Trump’s blossoming bromance with Prime Minister Narendra Modi that will be on show again belies prickly relations, particularly over commerce, with both men ramping up protectionist measures.

Experts say this has hurt US efforts to make India a strategic counterweight to China, while Trump’s mediation offer in the long-running Kashmir dispute with Pakistan has annoyed New Delhi.

“We’re not treated very well by India, but I happen to like Prime Minister Modi a lot,” Trump, 73, said before his maiden official visit to the nation of 1.3 billion with First Lady Melania, daughter Ivanka and son-in-law Jared Kushner.

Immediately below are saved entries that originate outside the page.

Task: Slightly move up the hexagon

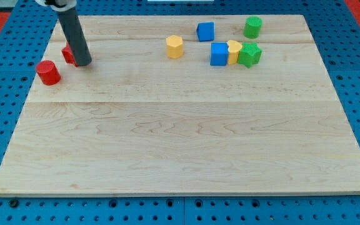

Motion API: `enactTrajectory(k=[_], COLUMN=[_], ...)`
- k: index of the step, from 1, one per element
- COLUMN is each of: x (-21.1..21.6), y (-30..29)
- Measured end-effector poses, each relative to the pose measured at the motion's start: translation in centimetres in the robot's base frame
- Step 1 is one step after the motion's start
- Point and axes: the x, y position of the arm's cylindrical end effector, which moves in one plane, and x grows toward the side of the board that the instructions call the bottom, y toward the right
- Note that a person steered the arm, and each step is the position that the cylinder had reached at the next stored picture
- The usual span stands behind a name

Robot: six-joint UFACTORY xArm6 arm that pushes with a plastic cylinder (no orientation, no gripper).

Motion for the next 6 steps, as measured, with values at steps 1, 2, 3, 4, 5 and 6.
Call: enactTrajectory(k=[1, 2, 3, 4, 5, 6], x=[-0.2, 1.6, 1.5, -0.5, -2.9, -4.9], y=[2.1, 11.4, 19.0, 19.3, 19.8, 20.0])
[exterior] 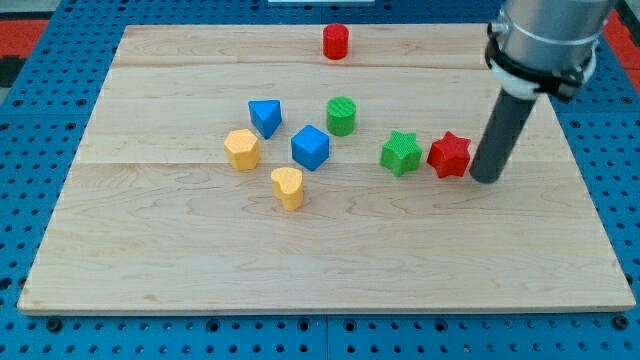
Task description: Move the red star to the bottom right of the green star
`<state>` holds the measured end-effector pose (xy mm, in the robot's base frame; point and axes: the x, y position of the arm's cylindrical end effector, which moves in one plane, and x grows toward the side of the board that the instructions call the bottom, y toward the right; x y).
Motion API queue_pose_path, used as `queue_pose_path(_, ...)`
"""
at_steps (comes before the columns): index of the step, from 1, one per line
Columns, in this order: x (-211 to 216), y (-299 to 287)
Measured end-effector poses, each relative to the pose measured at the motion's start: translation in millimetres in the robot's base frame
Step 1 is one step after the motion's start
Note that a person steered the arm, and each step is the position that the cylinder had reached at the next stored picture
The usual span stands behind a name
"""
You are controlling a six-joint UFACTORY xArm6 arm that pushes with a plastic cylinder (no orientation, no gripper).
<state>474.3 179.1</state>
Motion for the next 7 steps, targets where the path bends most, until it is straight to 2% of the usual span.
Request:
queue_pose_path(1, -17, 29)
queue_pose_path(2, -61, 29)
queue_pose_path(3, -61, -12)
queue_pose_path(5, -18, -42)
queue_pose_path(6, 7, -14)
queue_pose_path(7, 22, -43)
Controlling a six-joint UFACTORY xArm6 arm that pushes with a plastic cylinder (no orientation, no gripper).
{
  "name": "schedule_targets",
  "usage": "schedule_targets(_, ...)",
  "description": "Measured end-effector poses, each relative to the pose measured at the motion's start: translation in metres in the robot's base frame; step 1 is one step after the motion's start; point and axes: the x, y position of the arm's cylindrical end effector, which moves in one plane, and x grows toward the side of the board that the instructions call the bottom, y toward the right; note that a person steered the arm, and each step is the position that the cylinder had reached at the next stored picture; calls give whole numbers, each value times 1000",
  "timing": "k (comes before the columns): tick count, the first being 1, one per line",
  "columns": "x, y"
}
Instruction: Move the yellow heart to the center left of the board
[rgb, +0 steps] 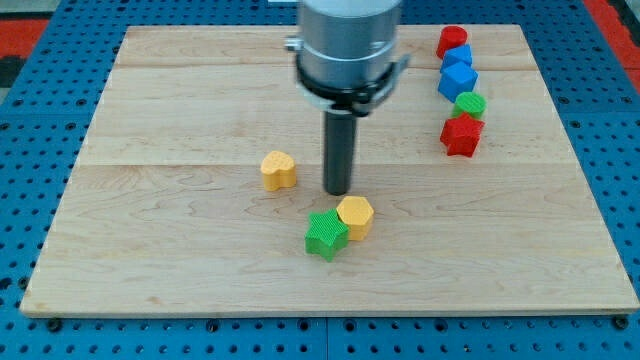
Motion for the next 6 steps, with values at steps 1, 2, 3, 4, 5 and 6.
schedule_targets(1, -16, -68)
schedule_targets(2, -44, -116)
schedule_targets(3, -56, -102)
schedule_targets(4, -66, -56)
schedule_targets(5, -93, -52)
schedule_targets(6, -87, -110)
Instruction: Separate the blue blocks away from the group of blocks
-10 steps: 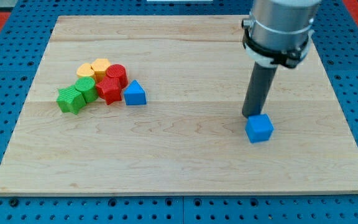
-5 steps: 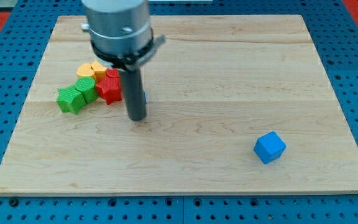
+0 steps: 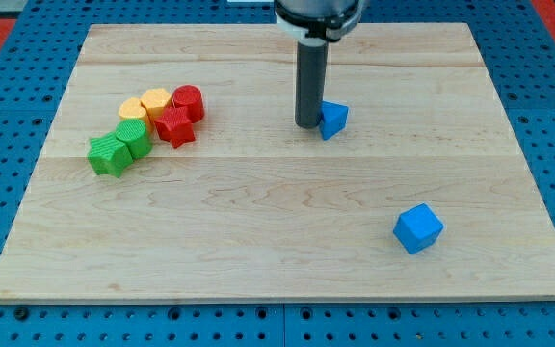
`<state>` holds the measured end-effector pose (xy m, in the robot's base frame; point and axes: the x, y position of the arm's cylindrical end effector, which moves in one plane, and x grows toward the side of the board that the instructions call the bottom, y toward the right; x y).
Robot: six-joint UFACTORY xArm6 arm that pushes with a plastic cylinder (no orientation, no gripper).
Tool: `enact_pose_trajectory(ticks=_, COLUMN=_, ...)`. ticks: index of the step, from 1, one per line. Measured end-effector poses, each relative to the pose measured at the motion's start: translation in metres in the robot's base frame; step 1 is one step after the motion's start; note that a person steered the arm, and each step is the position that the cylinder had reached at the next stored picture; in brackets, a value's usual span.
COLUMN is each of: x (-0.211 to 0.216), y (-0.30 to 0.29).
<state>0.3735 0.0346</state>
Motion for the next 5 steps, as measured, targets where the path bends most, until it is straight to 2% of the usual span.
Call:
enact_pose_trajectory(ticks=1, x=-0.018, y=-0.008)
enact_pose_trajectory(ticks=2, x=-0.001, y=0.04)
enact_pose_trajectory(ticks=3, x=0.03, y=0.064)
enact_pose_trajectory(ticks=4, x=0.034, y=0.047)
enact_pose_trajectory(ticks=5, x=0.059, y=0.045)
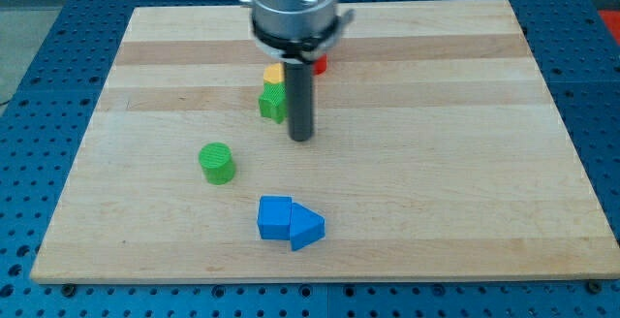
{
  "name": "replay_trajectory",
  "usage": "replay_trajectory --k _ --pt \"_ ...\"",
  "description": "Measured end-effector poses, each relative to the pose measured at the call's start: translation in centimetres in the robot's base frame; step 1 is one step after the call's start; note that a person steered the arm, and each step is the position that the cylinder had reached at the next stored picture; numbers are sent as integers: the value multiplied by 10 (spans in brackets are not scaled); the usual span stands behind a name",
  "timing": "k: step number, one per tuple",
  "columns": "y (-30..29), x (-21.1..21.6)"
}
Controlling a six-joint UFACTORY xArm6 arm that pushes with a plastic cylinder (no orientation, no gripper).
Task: Move the green circle vertically below the green star
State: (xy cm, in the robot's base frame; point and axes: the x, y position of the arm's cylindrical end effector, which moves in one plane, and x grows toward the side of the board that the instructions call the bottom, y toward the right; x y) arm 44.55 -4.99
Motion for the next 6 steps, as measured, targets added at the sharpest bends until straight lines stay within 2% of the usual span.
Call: replay_trajectory --k 2,3,5,6 --pt "-145 9" --pt "-145 43" --pt "-40 67" --pt "-58 58"
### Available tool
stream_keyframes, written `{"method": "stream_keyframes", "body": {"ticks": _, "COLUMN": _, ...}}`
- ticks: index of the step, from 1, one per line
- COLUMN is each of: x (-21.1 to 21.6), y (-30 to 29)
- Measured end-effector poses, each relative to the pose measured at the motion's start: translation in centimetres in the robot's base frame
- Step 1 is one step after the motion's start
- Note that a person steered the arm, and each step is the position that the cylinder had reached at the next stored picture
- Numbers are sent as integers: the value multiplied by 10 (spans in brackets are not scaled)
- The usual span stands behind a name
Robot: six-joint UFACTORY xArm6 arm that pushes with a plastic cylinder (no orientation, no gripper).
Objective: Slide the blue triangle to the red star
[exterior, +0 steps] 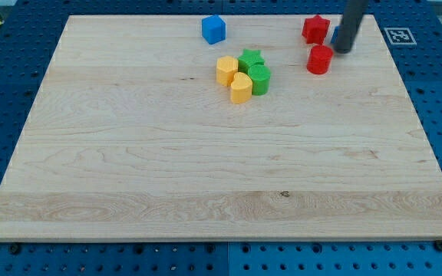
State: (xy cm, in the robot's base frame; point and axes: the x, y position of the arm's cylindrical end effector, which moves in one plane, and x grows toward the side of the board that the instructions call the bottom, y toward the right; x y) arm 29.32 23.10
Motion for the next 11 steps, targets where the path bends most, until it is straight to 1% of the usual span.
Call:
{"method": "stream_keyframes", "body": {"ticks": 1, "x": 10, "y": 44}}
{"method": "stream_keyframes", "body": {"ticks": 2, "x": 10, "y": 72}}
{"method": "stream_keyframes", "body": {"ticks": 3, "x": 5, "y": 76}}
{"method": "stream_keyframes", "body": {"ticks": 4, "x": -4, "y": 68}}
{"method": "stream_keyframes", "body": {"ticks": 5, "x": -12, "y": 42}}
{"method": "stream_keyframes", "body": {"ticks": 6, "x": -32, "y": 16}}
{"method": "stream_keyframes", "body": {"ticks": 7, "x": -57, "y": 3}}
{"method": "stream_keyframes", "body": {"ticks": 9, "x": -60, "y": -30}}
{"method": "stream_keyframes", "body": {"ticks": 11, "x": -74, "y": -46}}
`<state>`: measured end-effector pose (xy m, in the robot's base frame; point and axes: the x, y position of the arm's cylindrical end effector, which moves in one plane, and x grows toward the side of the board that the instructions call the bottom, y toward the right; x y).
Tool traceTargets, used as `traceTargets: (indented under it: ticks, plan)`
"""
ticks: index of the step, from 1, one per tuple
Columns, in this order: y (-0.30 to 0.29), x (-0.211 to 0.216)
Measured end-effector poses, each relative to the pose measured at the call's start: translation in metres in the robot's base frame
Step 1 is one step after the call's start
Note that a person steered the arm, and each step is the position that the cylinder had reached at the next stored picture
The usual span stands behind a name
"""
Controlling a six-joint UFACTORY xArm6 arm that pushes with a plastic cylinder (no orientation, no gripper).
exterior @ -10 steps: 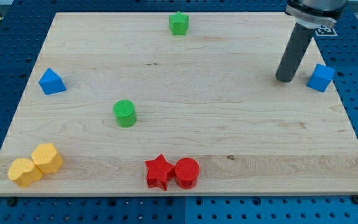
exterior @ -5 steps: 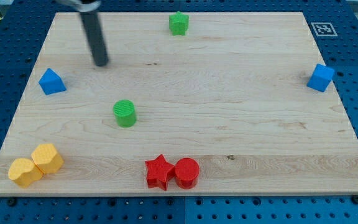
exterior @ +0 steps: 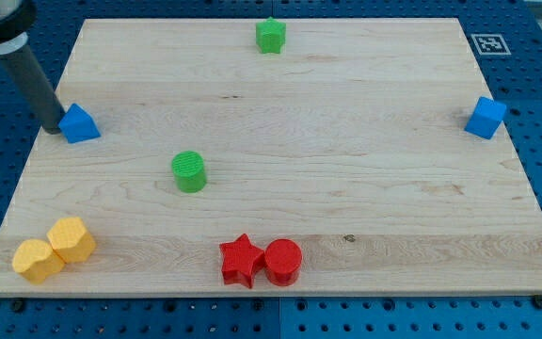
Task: Move the blue triangle closer to the blue cube
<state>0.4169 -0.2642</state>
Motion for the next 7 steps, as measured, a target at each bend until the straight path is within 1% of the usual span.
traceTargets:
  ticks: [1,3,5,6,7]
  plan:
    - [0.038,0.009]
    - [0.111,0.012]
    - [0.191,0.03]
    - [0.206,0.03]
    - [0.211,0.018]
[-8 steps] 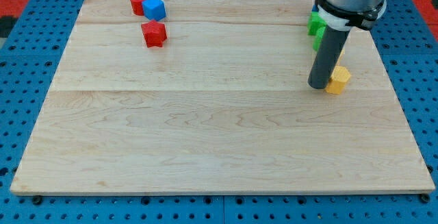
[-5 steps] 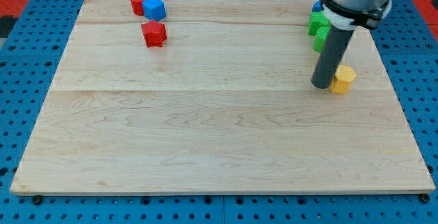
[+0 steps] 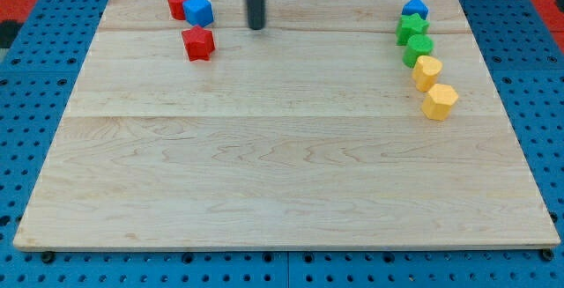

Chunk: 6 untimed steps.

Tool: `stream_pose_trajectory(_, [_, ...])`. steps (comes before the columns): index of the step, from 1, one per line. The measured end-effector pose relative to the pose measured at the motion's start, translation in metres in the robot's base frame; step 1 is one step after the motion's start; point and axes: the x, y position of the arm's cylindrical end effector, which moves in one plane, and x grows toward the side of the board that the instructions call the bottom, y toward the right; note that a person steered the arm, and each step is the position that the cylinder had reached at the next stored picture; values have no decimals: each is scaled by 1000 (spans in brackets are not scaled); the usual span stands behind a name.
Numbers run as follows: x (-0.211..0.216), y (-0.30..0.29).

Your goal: Place the red star to the center of the board

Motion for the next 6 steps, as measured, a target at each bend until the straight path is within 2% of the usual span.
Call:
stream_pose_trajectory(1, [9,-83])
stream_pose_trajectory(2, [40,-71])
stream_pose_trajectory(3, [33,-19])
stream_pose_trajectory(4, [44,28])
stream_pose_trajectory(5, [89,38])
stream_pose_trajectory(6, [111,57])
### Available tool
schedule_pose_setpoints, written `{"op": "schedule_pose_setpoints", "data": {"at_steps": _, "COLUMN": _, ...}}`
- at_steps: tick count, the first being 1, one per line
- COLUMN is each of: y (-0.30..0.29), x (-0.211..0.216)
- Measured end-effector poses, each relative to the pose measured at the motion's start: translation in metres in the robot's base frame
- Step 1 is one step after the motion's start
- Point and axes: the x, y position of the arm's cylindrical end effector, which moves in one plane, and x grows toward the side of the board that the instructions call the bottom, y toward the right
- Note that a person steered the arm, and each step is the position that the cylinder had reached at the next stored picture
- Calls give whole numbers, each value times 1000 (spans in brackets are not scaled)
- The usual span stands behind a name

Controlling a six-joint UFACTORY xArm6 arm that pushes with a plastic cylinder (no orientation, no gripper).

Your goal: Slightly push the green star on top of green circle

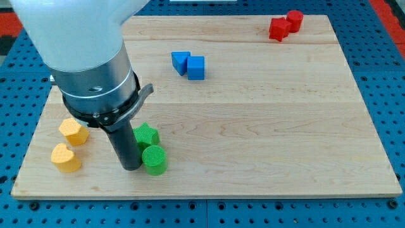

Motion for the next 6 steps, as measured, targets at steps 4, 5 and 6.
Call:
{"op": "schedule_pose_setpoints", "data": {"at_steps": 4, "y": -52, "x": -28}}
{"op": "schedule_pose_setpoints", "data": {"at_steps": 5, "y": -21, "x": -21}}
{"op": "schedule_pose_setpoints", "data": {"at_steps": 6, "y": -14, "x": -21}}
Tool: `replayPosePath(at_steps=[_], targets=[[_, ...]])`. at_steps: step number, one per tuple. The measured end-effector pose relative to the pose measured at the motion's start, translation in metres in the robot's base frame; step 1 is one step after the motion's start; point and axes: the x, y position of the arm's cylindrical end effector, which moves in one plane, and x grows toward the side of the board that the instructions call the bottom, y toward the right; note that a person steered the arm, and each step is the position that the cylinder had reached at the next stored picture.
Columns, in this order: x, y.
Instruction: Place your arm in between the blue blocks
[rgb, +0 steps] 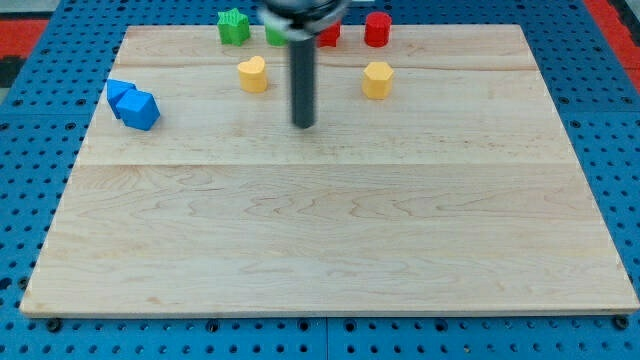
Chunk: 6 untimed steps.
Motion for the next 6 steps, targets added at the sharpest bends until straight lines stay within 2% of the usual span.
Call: replayPosePath(at_steps=[1, 2, 4, 6], targets=[[0.009, -0.116], [-0.006, -0.181], [-0.051, -0.171], [-0.063, -0.153]])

The US President arrives in the western state of Gujarat where Modi’s record while chief minister as a reformer catapulted him to the national stage in 2014.

Construction workers have been rushing to complete the Sardar Patel Stadium.

It will be rammed with around 100,000 people for an event dubbed “Namaste Trump”, payback for a “Howdy, Modi” rally in Houston last year in front of some of America’s vast Indian diaspora.

The Trumps will then fly to the Taj Mahal, the white marble “jewel of Muslim art” according to UNESCO, but afterwards it will be down to business in New Delhi on Tuesday.

Reports suggest Trump and Modi may agree a modest trade pact covering items including imports of Harley-Davidson motorcycles and US dairy products such as pizza cheese, as well as a number of defence and other deals.

But this will fall short of the comprehensive agreement the world’s largest economy and the planet’s biggest democracy have been seeking for years.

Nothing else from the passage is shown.